*Exercise directions*
Reproduce the records below in full and word for word, excluding pictures.

*Task data*
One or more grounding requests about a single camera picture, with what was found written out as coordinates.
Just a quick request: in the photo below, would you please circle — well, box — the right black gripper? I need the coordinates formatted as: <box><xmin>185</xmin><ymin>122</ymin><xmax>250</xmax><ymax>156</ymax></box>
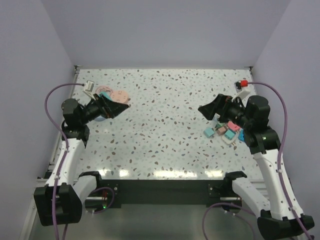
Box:
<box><xmin>198</xmin><ymin>93</ymin><xmax>252</xmax><ymax>130</ymax></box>

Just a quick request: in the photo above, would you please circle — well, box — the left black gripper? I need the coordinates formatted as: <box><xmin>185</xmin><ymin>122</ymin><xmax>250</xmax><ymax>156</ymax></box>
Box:
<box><xmin>79</xmin><ymin>93</ymin><xmax>128</xmax><ymax>125</ymax></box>

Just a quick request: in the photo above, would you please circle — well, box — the pink round power strip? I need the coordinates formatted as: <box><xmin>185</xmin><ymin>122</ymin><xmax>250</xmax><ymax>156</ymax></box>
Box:
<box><xmin>110</xmin><ymin>90</ymin><xmax>129</xmax><ymax>104</ymax></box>

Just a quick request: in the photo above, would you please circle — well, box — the blue round power strip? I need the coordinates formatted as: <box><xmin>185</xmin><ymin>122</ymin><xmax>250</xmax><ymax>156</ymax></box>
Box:
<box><xmin>95</xmin><ymin>116</ymin><xmax>105</xmax><ymax>122</ymax></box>

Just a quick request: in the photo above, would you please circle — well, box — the light green plug adapter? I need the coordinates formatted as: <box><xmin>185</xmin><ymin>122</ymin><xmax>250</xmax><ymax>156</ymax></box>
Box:
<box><xmin>214</xmin><ymin>122</ymin><xmax>225</xmax><ymax>130</ymax></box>

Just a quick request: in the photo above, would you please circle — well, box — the brownish pink plug adapter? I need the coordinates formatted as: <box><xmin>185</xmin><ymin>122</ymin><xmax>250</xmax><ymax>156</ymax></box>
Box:
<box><xmin>216</xmin><ymin>126</ymin><xmax>228</xmax><ymax>136</ymax></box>

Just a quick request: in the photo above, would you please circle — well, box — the teal green plug adapter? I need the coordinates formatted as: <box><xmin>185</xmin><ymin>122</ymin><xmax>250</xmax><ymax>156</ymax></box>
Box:
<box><xmin>223</xmin><ymin>129</ymin><xmax>236</xmax><ymax>141</ymax></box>

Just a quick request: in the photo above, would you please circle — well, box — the blue square plug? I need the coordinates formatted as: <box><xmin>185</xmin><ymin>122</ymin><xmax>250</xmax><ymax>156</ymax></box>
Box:
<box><xmin>238</xmin><ymin>130</ymin><xmax>245</xmax><ymax>142</ymax></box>

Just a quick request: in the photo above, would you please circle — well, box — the teal triangular power strip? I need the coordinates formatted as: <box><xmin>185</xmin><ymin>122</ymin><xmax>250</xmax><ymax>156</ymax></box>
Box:
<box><xmin>99</xmin><ymin>91</ymin><xmax>112</xmax><ymax>100</ymax></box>

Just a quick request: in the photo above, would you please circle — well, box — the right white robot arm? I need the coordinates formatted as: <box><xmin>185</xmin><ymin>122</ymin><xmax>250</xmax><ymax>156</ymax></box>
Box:
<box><xmin>198</xmin><ymin>94</ymin><xmax>315</xmax><ymax>240</ymax></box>

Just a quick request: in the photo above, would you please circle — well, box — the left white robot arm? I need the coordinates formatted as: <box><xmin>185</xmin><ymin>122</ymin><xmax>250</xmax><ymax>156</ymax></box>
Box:
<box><xmin>33</xmin><ymin>94</ymin><xmax>129</xmax><ymax>226</ymax></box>

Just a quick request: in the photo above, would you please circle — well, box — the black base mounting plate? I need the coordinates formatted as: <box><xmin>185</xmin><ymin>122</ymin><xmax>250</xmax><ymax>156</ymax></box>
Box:
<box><xmin>84</xmin><ymin>179</ymin><xmax>242</xmax><ymax>210</ymax></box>

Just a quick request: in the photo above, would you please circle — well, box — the pink coiled cord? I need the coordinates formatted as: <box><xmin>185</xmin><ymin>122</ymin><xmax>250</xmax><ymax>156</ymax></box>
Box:
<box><xmin>96</xmin><ymin>85</ymin><xmax>115</xmax><ymax>95</ymax></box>

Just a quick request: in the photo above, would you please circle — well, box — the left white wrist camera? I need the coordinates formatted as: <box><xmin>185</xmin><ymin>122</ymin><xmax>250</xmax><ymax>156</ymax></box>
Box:
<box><xmin>82</xmin><ymin>80</ymin><xmax>95</xmax><ymax>99</ymax></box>

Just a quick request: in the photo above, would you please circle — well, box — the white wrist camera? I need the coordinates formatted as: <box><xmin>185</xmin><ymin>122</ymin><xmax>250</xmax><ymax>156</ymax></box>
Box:
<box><xmin>82</xmin><ymin>80</ymin><xmax>95</xmax><ymax>99</ymax></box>
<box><xmin>231</xmin><ymin>80</ymin><xmax>251</xmax><ymax>102</ymax></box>

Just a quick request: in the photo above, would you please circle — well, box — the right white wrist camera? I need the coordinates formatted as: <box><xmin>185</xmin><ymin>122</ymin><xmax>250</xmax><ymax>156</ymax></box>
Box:
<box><xmin>231</xmin><ymin>80</ymin><xmax>251</xmax><ymax>102</ymax></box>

*Answer space*
One or more grounding requests about a single camera picture, with what was found written out as coordinates.
Just a quick request: in the photo below, would you please circle — well, box — the right black gripper? I need the coordinates formatted as: <box><xmin>185</xmin><ymin>122</ymin><xmax>250</xmax><ymax>156</ymax></box>
Box:
<box><xmin>198</xmin><ymin>93</ymin><xmax>252</xmax><ymax>130</ymax></box>

Just a quick request: in the photo above, would you please circle — well, box — the left black gripper? I need the coordinates formatted as: <box><xmin>185</xmin><ymin>122</ymin><xmax>250</xmax><ymax>156</ymax></box>
Box:
<box><xmin>79</xmin><ymin>93</ymin><xmax>128</xmax><ymax>125</ymax></box>

Just a quick request: in the photo above, would you please circle — well, box — the pink round power strip? I need the coordinates formatted as: <box><xmin>185</xmin><ymin>122</ymin><xmax>250</xmax><ymax>156</ymax></box>
Box:
<box><xmin>110</xmin><ymin>90</ymin><xmax>129</xmax><ymax>104</ymax></box>

Just a quick request: in the photo above, would you please circle — well, box — the blue round power strip? I need the coordinates formatted as: <box><xmin>185</xmin><ymin>122</ymin><xmax>250</xmax><ymax>156</ymax></box>
Box:
<box><xmin>95</xmin><ymin>116</ymin><xmax>105</xmax><ymax>122</ymax></box>

Just a quick request: in the photo above, would you please circle — well, box — the light green plug adapter? I need the coordinates formatted as: <box><xmin>185</xmin><ymin>122</ymin><xmax>250</xmax><ymax>156</ymax></box>
Box:
<box><xmin>214</xmin><ymin>122</ymin><xmax>225</xmax><ymax>130</ymax></box>

Just a quick request: in the photo above, would you please circle — well, box — the brownish pink plug adapter? I need the coordinates formatted as: <box><xmin>185</xmin><ymin>122</ymin><xmax>250</xmax><ymax>156</ymax></box>
Box:
<box><xmin>216</xmin><ymin>126</ymin><xmax>228</xmax><ymax>136</ymax></box>

Just a quick request: in the photo above, would you please circle — well, box — the teal green plug adapter? I need the coordinates formatted as: <box><xmin>185</xmin><ymin>122</ymin><xmax>250</xmax><ymax>156</ymax></box>
Box:
<box><xmin>223</xmin><ymin>129</ymin><xmax>236</xmax><ymax>141</ymax></box>

Just a quick request: in the photo above, would you please circle — well, box — the blue square plug? I need the coordinates formatted as: <box><xmin>185</xmin><ymin>122</ymin><xmax>250</xmax><ymax>156</ymax></box>
Box:
<box><xmin>238</xmin><ymin>130</ymin><xmax>245</xmax><ymax>142</ymax></box>

Just a quick request: in the photo above, would you please circle — well, box — the teal triangular power strip? I need the coordinates formatted as: <box><xmin>185</xmin><ymin>122</ymin><xmax>250</xmax><ymax>156</ymax></box>
Box:
<box><xmin>99</xmin><ymin>91</ymin><xmax>112</xmax><ymax>100</ymax></box>

Just a quick request: in the photo above, would you please circle — well, box — the right white robot arm? I need the coordinates formatted as: <box><xmin>185</xmin><ymin>122</ymin><xmax>250</xmax><ymax>156</ymax></box>
Box:
<box><xmin>198</xmin><ymin>94</ymin><xmax>315</xmax><ymax>240</ymax></box>

Just a quick request: in the photo above, would you please circle — well, box — the left white robot arm? I need the coordinates formatted as: <box><xmin>185</xmin><ymin>122</ymin><xmax>250</xmax><ymax>156</ymax></box>
Box:
<box><xmin>33</xmin><ymin>94</ymin><xmax>129</xmax><ymax>226</ymax></box>

Just a quick request: in the photo above, would you please circle — well, box — the black base mounting plate? I need the coordinates formatted as: <box><xmin>185</xmin><ymin>122</ymin><xmax>250</xmax><ymax>156</ymax></box>
Box:
<box><xmin>84</xmin><ymin>179</ymin><xmax>242</xmax><ymax>210</ymax></box>

Just a quick request: in the photo above, would you please circle — well, box — the pink coiled cord? I need the coordinates formatted as: <box><xmin>185</xmin><ymin>122</ymin><xmax>250</xmax><ymax>156</ymax></box>
Box:
<box><xmin>96</xmin><ymin>85</ymin><xmax>115</xmax><ymax>95</ymax></box>

Just a quick request: in the photo above, would you please circle — well, box — the left white wrist camera? I need the coordinates formatted as: <box><xmin>185</xmin><ymin>122</ymin><xmax>250</xmax><ymax>156</ymax></box>
Box:
<box><xmin>82</xmin><ymin>80</ymin><xmax>95</xmax><ymax>99</ymax></box>

Just a quick request: in the photo above, would you please circle — well, box — the white wrist camera? I need the coordinates formatted as: <box><xmin>185</xmin><ymin>122</ymin><xmax>250</xmax><ymax>156</ymax></box>
Box:
<box><xmin>82</xmin><ymin>80</ymin><xmax>95</xmax><ymax>99</ymax></box>
<box><xmin>231</xmin><ymin>80</ymin><xmax>251</xmax><ymax>102</ymax></box>

Just a quick request: in the photo above, would you please circle — well, box — the right white wrist camera? I need the coordinates formatted as: <box><xmin>185</xmin><ymin>122</ymin><xmax>250</xmax><ymax>156</ymax></box>
Box:
<box><xmin>231</xmin><ymin>80</ymin><xmax>251</xmax><ymax>102</ymax></box>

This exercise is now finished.